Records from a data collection
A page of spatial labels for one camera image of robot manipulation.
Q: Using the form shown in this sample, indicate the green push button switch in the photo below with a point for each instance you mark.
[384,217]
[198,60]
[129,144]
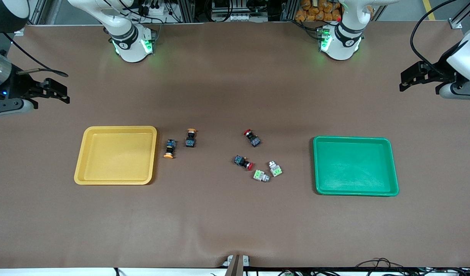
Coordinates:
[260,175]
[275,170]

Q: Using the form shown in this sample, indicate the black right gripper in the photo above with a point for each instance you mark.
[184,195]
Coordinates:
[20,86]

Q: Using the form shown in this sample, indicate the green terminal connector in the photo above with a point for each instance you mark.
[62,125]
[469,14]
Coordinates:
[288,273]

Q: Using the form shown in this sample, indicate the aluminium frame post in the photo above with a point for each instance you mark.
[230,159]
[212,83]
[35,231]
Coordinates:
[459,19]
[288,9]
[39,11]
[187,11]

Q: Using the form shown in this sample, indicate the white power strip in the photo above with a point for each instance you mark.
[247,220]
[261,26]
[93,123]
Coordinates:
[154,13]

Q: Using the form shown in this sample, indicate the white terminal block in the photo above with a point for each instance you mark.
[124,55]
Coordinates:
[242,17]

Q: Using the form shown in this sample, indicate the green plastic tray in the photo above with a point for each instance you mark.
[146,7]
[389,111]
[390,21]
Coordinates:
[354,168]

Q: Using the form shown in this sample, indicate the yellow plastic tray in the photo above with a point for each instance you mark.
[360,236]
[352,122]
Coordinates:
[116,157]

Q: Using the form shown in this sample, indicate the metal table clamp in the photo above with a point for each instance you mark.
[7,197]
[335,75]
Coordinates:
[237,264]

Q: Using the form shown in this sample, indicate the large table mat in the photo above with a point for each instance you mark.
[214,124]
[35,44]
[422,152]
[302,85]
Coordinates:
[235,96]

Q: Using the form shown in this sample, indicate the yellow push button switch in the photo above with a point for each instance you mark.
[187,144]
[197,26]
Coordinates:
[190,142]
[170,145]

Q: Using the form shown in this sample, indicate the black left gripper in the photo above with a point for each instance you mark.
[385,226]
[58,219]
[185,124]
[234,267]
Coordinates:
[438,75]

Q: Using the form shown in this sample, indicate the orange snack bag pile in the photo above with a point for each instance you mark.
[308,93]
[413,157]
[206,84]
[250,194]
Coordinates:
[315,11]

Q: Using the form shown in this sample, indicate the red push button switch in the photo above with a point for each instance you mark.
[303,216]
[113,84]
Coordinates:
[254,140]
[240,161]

==

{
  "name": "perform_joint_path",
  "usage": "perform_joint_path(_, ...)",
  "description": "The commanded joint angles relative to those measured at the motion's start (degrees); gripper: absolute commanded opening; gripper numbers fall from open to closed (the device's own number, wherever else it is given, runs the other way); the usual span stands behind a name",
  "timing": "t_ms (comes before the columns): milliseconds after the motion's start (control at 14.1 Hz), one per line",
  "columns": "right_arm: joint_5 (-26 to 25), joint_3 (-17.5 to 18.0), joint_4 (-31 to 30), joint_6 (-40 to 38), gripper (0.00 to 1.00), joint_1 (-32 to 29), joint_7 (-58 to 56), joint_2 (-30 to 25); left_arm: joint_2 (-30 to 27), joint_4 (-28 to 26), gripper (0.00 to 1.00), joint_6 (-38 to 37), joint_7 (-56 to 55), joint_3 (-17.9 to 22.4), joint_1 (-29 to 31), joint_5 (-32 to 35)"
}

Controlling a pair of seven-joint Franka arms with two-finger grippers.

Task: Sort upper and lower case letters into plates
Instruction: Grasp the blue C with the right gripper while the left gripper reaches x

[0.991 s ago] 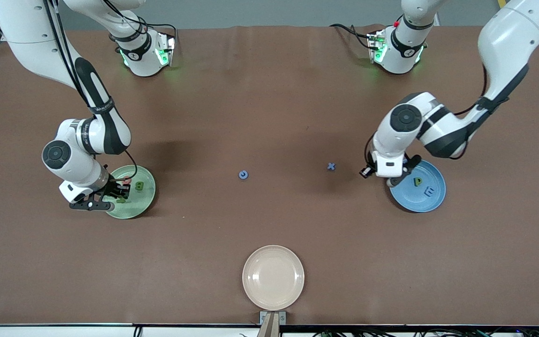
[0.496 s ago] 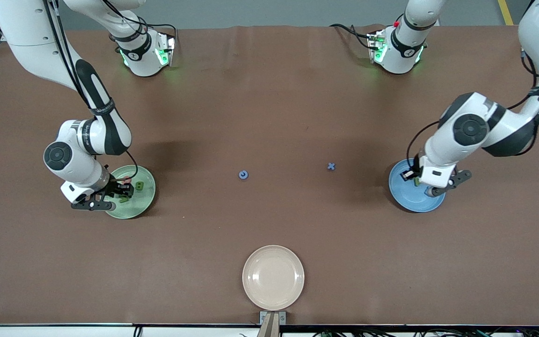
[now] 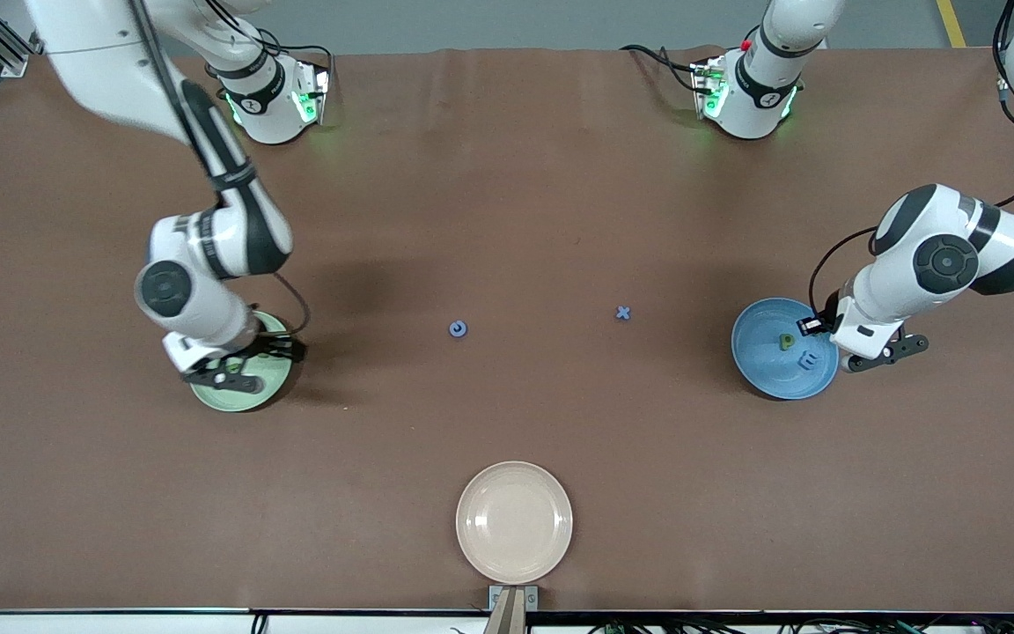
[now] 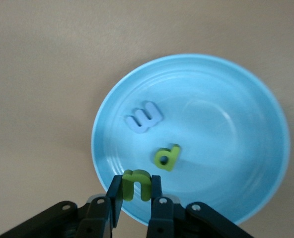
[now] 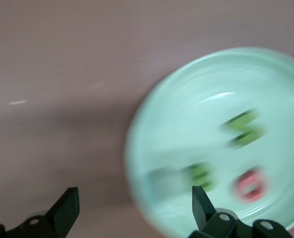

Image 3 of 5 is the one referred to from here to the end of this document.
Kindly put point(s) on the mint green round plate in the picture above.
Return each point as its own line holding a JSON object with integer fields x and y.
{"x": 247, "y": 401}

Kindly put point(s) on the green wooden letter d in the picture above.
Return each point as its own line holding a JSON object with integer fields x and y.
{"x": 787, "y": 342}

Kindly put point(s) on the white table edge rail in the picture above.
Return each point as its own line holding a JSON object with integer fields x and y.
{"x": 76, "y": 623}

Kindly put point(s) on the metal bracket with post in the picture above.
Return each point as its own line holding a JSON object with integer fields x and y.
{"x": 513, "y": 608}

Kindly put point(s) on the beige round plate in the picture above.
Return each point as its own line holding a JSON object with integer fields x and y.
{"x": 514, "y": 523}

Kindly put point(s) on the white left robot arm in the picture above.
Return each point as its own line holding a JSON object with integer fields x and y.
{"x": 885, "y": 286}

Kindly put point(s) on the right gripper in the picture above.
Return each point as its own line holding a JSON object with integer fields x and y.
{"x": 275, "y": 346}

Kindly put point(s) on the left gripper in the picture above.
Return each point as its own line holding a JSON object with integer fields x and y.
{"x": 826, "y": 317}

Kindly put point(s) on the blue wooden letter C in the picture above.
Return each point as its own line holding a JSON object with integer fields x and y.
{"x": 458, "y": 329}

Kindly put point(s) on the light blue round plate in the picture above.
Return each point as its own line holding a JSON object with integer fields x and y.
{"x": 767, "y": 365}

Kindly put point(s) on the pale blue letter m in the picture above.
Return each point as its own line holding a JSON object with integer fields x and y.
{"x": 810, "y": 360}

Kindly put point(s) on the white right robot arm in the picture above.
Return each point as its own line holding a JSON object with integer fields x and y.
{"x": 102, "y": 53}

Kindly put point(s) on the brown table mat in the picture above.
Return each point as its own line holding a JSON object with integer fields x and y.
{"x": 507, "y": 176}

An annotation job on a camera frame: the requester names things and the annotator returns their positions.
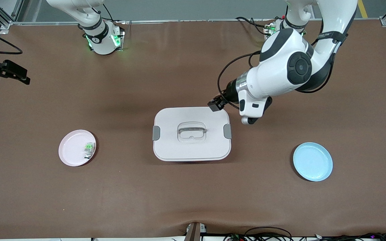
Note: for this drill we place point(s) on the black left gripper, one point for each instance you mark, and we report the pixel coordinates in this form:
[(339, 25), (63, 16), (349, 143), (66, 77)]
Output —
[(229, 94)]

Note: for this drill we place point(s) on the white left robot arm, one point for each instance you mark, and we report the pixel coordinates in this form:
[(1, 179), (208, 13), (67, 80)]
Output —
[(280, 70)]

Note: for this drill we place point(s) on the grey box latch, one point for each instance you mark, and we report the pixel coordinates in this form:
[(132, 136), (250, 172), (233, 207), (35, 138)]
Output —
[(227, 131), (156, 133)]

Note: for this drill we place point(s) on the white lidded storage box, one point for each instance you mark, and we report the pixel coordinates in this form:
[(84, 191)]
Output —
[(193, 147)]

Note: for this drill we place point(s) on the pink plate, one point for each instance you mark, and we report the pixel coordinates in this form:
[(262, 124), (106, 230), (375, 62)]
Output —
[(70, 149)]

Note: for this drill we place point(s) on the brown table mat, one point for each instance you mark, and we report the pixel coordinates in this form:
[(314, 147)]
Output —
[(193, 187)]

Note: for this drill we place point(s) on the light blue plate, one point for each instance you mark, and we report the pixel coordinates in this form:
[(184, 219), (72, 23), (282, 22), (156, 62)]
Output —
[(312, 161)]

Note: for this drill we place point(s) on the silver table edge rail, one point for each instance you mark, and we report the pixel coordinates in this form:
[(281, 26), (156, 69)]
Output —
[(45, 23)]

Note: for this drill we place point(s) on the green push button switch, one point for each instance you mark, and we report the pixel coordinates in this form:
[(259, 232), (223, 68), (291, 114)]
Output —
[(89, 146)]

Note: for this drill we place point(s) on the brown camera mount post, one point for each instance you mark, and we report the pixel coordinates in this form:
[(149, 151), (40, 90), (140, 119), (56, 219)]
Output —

...

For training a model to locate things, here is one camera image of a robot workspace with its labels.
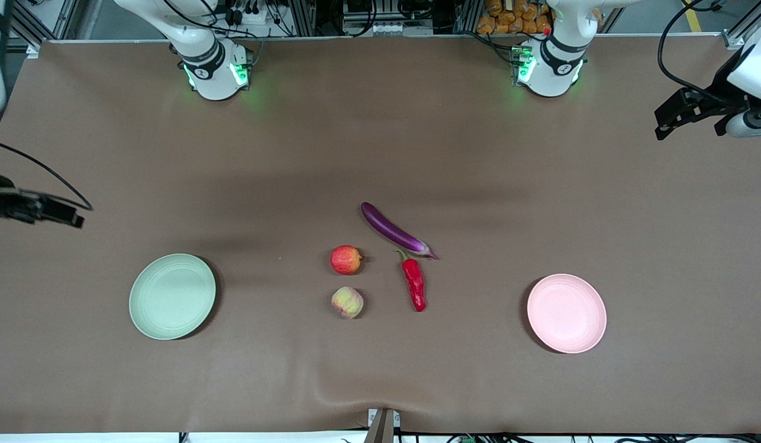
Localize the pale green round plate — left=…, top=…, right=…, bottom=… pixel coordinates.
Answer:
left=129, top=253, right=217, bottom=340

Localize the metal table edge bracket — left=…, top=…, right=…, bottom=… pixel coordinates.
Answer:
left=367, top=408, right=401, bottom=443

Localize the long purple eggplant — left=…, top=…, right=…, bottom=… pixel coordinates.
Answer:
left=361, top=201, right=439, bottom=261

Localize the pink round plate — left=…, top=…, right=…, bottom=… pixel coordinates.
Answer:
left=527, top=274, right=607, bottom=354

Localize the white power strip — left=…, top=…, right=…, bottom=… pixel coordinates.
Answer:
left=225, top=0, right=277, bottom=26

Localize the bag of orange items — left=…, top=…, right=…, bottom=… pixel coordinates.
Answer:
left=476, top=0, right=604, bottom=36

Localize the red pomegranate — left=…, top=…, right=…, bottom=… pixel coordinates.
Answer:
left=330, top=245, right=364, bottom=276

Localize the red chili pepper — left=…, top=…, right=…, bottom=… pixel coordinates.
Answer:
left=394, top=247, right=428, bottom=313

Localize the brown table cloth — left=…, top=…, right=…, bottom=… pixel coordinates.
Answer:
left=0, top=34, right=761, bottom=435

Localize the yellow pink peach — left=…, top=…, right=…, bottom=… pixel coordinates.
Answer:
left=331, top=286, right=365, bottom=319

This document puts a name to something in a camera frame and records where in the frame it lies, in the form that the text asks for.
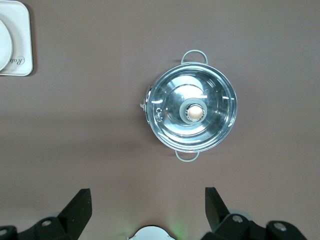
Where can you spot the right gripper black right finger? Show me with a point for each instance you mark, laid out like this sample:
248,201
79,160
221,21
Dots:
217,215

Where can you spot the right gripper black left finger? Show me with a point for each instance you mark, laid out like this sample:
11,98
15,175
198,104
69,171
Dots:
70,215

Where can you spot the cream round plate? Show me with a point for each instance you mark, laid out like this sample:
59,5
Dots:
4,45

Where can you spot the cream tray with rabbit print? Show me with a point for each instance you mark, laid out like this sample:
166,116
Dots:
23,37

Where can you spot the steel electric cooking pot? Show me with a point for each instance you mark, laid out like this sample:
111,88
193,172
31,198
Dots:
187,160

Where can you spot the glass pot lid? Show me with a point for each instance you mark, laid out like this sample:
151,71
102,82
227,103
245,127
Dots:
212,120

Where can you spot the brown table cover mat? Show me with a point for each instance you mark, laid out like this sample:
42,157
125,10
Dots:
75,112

> _DESCRIPTION OF THE TASK_: Answer with one number only, the count of lines in the entries above that hold the string "cream".

> _OUTPUT FOR THIS EXERCISE_: 2